The task
The entries below are to be reproduced exactly, with their pictures omitted.

[Records contained in a dataset]

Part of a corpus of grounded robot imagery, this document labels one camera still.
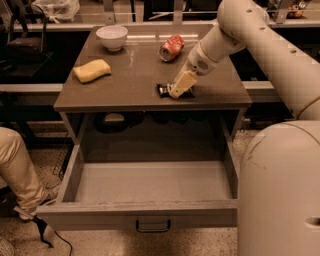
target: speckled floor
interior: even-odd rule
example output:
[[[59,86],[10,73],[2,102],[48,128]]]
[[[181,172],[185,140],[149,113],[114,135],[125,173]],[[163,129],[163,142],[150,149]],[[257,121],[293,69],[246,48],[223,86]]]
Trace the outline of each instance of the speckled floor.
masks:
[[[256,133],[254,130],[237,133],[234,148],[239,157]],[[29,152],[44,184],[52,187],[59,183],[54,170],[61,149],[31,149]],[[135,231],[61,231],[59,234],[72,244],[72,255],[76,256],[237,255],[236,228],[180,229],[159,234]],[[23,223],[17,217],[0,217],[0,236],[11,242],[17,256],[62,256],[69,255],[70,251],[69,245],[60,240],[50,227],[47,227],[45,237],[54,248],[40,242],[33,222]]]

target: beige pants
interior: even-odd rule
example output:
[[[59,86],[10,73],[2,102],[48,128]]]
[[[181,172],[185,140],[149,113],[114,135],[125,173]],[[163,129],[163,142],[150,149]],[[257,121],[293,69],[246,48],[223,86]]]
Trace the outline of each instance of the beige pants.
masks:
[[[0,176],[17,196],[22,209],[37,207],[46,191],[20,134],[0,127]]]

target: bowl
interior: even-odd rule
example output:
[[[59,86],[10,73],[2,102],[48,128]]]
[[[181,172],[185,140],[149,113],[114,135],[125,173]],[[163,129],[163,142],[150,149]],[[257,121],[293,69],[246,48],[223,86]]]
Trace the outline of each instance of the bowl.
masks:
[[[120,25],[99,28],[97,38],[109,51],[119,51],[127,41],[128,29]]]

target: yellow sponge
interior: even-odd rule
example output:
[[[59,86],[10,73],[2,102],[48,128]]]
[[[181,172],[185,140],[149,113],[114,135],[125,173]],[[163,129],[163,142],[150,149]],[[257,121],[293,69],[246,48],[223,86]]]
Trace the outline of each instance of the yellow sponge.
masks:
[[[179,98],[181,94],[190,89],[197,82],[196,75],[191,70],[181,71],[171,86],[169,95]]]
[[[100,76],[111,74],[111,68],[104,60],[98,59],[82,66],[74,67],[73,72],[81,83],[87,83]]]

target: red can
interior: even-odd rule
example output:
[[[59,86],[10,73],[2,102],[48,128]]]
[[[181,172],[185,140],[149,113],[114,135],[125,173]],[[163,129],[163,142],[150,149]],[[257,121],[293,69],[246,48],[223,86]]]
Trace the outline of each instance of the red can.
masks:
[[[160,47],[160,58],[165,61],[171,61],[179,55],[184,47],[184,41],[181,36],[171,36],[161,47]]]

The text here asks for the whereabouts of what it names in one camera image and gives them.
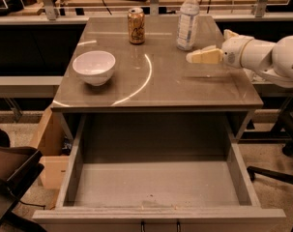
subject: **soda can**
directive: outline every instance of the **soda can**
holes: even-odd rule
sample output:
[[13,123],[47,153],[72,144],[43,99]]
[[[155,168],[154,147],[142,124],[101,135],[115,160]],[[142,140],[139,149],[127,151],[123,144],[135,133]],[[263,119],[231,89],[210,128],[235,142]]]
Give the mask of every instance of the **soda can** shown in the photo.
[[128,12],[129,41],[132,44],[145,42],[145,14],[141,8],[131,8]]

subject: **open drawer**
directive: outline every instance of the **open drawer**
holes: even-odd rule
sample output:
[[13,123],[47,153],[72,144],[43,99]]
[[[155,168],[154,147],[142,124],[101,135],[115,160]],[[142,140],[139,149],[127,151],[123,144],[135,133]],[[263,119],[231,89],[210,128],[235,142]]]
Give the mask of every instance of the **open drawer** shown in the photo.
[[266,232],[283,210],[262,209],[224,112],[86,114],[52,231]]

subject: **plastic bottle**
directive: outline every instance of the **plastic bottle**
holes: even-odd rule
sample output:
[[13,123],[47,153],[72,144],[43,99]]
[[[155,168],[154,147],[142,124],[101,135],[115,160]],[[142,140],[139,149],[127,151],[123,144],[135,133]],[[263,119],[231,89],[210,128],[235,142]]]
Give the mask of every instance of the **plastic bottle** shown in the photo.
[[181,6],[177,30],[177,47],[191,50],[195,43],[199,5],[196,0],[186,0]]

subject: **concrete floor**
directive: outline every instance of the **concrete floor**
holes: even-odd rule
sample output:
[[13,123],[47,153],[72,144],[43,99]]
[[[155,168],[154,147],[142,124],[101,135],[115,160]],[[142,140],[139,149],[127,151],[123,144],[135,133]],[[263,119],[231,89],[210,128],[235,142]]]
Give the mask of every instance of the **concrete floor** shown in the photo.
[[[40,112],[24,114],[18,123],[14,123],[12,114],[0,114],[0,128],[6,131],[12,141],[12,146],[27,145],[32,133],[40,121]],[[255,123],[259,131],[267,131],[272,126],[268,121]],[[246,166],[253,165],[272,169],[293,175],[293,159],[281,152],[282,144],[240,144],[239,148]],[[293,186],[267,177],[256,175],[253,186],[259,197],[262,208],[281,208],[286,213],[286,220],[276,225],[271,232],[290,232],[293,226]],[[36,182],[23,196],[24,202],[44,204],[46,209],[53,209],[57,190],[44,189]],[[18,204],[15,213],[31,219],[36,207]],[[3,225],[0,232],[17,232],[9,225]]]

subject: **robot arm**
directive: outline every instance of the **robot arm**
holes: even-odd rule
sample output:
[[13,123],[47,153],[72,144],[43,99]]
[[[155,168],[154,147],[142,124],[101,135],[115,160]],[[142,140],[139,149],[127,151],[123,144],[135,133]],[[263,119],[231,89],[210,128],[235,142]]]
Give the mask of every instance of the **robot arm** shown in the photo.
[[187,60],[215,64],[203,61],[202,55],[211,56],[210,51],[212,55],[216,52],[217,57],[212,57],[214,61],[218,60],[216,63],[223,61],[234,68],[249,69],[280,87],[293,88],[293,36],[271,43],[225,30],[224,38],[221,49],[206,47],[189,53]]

Response
Part of a corpus of grounded robot imagery, this document labels one camera still.
target: speckled floor
interior: even-odd rule
example output:
[[[59,86],[10,73],[2,102],[48,128]]]
[[[181,172],[185,140],[149,113],[114,135],[125,173]],[[163,129],[163,142],[150,149]],[[257,121],[293,69],[246,48],[223,86]]]
Trace the outline of each instance of the speckled floor.
masks:
[[[256,133],[254,130],[237,133],[234,148],[239,157]],[[29,152],[44,184],[52,187],[59,183],[54,170],[61,149],[31,149]],[[135,231],[61,231],[59,234],[72,244],[72,255],[76,256],[237,255],[236,228],[180,229],[159,234]],[[23,223],[17,217],[0,217],[0,236],[11,242],[17,256],[62,256],[69,255],[70,251],[69,245],[60,240],[50,227],[47,227],[45,237],[54,248],[40,242],[33,222]]]

target: beige pants
interior: even-odd rule
example output:
[[[59,86],[10,73],[2,102],[48,128]]]
[[[181,172],[185,140],[149,113],[114,135],[125,173]],[[163,129],[163,142],[150,149]],[[257,121],[293,69],[246,48],[223,86]]]
Trace the outline of each instance of the beige pants.
masks:
[[[0,176],[17,196],[22,209],[37,207],[46,191],[20,134],[0,127]]]

target: bowl
interior: even-odd rule
example output:
[[[59,86],[10,73],[2,102],[48,128]]]
[[[181,172],[185,140],[149,113],[114,135],[125,173]],[[163,129],[163,142],[150,149]],[[257,121],[293,69],[246,48],[223,86]]]
Trace the outline of each instance of the bowl.
masks:
[[[120,25],[99,28],[97,38],[109,51],[119,51],[127,41],[128,29]]]

target: yellow sponge
interior: even-odd rule
example output:
[[[59,86],[10,73],[2,102],[48,128]]]
[[[181,172],[185,140],[149,113],[114,135],[125,173]],[[163,129],[163,142],[150,149]],[[257,121],[293,69],[246,48],[223,86]]]
Trace the outline of each instance of the yellow sponge.
masks:
[[[179,98],[181,94],[190,89],[197,82],[196,75],[191,70],[181,71],[171,86],[169,95]]]
[[[100,76],[111,74],[111,68],[104,60],[98,59],[82,66],[74,67],[73,72],[81,83],[87,83]]]

target: red can
interior: even-odd rule
example output:
[[[59,86],[10,73],[2,102],[48,128]]]
[[[181,172],[185,140],[149,113],[114,135],[125,173]],[[163,129],[163,142],[150,149]],[[257,121],[293,69],[246,48],[223,86]]]
Trace the outline of each instance of the red can.
masks:
[[[160,47],[160,58],[165,61],[171,61],[179,55],[184,47],[184,41],[181,36],[171,36],[161,47]]]

The text here asks for the whereabouts of what it names in one camera image and gives them.
subject: **soda can**
directive: outline every instance of the **soda can**
holes: even-odd rule
sample output:
[[13,123],[47,153],[72,144],[43,99]]
[[[155,168],[154,147],[142,124],[101,135],[115,160]],[[142,140],[139,149],[127,151],[123,144],[135,133]],[[263,119],[231,89],[210,128],[235,142]]]
Give the mask of every instance of the **soda can** shown in the photo.
[[128,12],[129,41],[132,44],[145,42],[145,14],[141,8],[131,8]]

subject: **open drawer**
directive: outline every instance of the **open drawer**
holes: even-odd rule
sample output:
[[13,123],[47,153],[72,144],[43,99]]
[[[155,168],[154,147],[142,124],[101,135],[115,160]],[[142,140],[139,149],[127,151],[123,144],[135,133]],[[263,119],[231,89],[210,128],[235,142]]]
Give the mask of every instance of the **open drawer** shown in the photo.
[[266,232],[283,210],[262,209],[224,112],[86,114],[52,231]]

subject: **plastic bottle**
directive: outline every instance of the **plastic bottle**
holes: even-odd rule
sample output:
[[13,123],[47,153],[72,144],[43,99]]
[[[155,168],[154,147],[142,124],[101,135],[115,160]],[[142,140],[139,149],[127,151],[123,144],[135,133]],[[263,119],[231,89],[210,128],[235,142]]]
Give the mask of every instance of the **plastic bottle** shown in the photo.
[[181,6],[177,30],[177,47],[191,50],[195,43],[199,5],[196,0],[186,0]]

subject: **concrete floor**
directive: outline every instance of the **concrete floor**
holes: even-odd rule
sample output:
[[13,123],[47,153],[72,144],[43,99]]
[[[155,168],[154,147],[142,124],[101,135],[115,160]],[[142,140],[139,149],[127,151],[123,144],[135,133]],[[263,119],[231,89],[210,128],[235,142]]]
Give the mask of every instance of the **concrete floor** shown in the photo.
[[[40,112],[24,114],[18,123],[14,123],[12,114],[0,114],[0,128],[6,131],[12,141],[12,146],[27,145],[32,133],[40,121]],[[255,123],[259,131],[267,131],[272,126],[268,121]],[[246,166],[253,165],[272,169],[293,175],[293,159],[281,152],[282,144],[240,144],[239,148]],[[293,186],[267,177],[256,175],[253,186],[259,197],[262,208],[281,208],[286,213],[286,220],[276,225],[271,232],[290,232],[293,226]],[[36,182],[23,196],[24,202],[44,204],[46,209],[53,209],[57,190],[44,189]],[[18,204],[15,213],[31,219],[36,207]],[[3,225],[0,232],[17,232],[9,225]]]

subject: **robot arm**
directive: outline every instance of the **robot arm**
holes: even-odd rule
sample output:
[[13,123],[47,153],[72,144],[43,99]]
[[[155,168],[154,147],[142,124],[101,135],[115,160]],[[142,140],[139,149],[127,151],[123,144],[135,133]],[[263,119],[231,89],[210,128],[235,142]]]
Give the mask of every instance of the **robot arm** shown in the photo.
[[187,60],[215,64],[203,61],[202,55],[211,56],[210,51],[212,55],[216,52],[217,57],[212,57],[214,61],[218,60],[216,63],[223,61],[234,68],[249,69],[280,87],[293,88],[293,36],[271,43],[225,30],[224,38],[221,49],[206,47],[189,53]]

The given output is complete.